Die Ereignisse in Kalifornien stellten ein "Musterbeispiel für eine unangemessene Panikreaktion der Aktienmärkte" dar, sagte Rainhard Schmidt von der Goethe-Universität in Frankfurt/Main am Samstag der Deutschen Presse-Agentur.
"Der Kurssturz war unangebracht, weil die Silicon Valley Bank ein sehr spezielles Geschäftsmodell verfolgt, das wirklich keine Ähnlichkeiten zu denen fast aller Banken der meisten Länder aufweist", sagte der Ökonomie-Professor. Es bestehe also kein Systemrisiko und kein Grund zu weiterreichenden Befürchtungen. "Die schnelle weitgehende Kurserholung war vollauf gerechtfertigt."

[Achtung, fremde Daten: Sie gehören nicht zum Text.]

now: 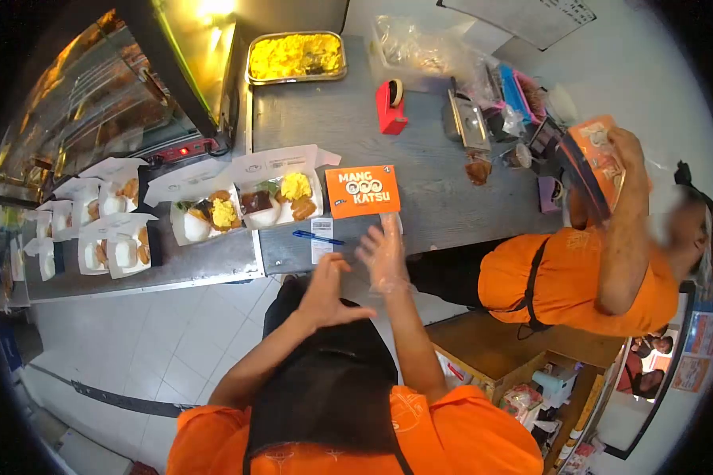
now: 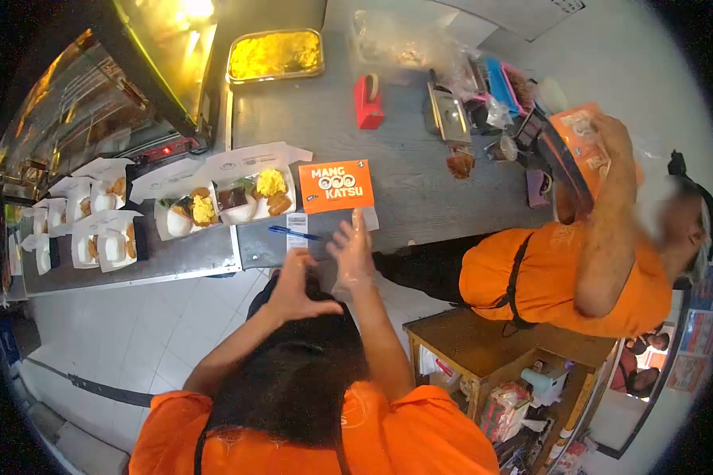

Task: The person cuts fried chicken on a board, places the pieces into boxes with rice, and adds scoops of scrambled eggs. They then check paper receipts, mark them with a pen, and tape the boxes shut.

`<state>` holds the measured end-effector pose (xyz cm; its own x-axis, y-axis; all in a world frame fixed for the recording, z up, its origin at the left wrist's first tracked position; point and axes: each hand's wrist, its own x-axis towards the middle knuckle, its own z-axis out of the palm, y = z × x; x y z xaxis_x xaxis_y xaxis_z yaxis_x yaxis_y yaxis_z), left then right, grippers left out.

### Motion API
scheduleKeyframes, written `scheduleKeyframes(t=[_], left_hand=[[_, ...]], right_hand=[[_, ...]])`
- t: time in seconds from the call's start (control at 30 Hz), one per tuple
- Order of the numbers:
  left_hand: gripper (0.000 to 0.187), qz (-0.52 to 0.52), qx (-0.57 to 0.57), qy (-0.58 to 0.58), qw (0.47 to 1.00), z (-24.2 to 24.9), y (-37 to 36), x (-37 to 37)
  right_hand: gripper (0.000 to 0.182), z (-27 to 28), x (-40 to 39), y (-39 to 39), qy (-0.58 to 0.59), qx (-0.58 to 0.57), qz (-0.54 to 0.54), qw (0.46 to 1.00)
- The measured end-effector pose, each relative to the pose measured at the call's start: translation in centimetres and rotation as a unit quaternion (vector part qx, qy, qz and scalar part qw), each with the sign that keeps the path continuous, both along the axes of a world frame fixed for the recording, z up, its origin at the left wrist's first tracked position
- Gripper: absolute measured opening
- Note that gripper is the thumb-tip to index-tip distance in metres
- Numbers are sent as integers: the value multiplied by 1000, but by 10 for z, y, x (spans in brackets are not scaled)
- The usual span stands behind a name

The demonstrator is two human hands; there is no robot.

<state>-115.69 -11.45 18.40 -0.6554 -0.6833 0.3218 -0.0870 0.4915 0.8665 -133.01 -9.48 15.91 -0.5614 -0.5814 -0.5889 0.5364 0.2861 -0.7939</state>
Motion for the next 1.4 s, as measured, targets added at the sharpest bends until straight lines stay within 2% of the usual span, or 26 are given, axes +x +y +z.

Ähnlich äusserte sich Finanzmarktexperte Wolfgang Gerke. "Die SVB Bank gefährdet nicht den internationalen Kapitalmarkt. Ihr Klumpenrisiko aus der Start-Up-Finanzierung ist untypisch für den Bankensektor", sagte der Präsident des Bayerischen Finanzzentrums der dpa. "Deutsche Banken sind mit ihren Eigenkapitalpuffern und Geschäftsmodellen stabil aufgestellt. Gefahren in den USA drohen aus den grossen Anleiheportfolios kleinerer Banken", betonte der Ökonomie-Professor.
Bei der Bundesanstalt für Finanzdienstleistungsaufsicht (Bafin) hiess es auf Anfrage: "Wir haben die aktuellen Entwicklungen im Blick und berücksichtigen sie im Rahmen unserer laufenden Aufsicht."
Aus Sicht des Harvard-Professors und früheren US-Finanzminister Larry Summers sind grosse Sorgen vor Ansteckungsgefahren übertrieben. Im Sender Bloomberg TV sprach er von "Überreaktion". Solange die Krise bei SVB vernünftig bewältigt und Kundengelder ausgezahlt würden, sei von keinen systemischen Risiken für den Bankensektor auszugehen.
Technologiefirmen leiden besonders unter den aktuell hohen Zinsen, weil sich dadurch ihre Refinanzierung erschwert. Zudem besteht die Gefahr, dass Kredite nicht mehr bedient werden können. Ein hohes Zinsniveau drückt zudem auf die Bewertung der Unternehmen, da in einem solchen Umfeld die für die Zukunft in Aussicht gestellten Gewinne aus heutiger Sicht weniger wert sind. Kunden der Silicon Valley Bank aus der Tech-Branche hatten nun zuletzt Einlagen abgezogen, weil sie selber Liquidität benötigten.
Silvergate und SVB "sind in der Tat Opfer desselben Phänomens, da die Straffung der US-Geldpolitik den Schaum aus den Teilen der Wirtschaft mit den meisten Überschüssen abschöpft - und es ist schwer, mehr Überschüsse zu finden als in Krypto- und Tech-Startups", sagte Analyst Adam Crisafulli von Vital Knowledge am Freitag.
Auch ein anderer Händler sprach eher von einem Stimmungsdämpfer. Ein direkter Fingerzeig für den Sektor seien die Probleme der SVB dagegen nicht.
Joachim Klement von der Investmentbank Liberum Capital sprach von wachsenden Ängsten vor einer Kreditklemme. Allerdings geht auch er nicht davon aus, dass die Situation der SVB eine unmittelbare Bedrohung für das europäische Bankensystem darstellt. Das US-Institut habe ein sehr spezielles Geschäftsmodell und sei auf Wagniskapital sowie die Finanzierung junger Wachstumsunternehmen spezialisiert. Das sei innerhalb der Bankenszene ziemlich einmalig. Notleidende Kredite dürften im laufenden Jahr zwar zunehmen, aber die Reserven der Banken in Europa und den USA seien ausreichend, um Probleme aufzufangen.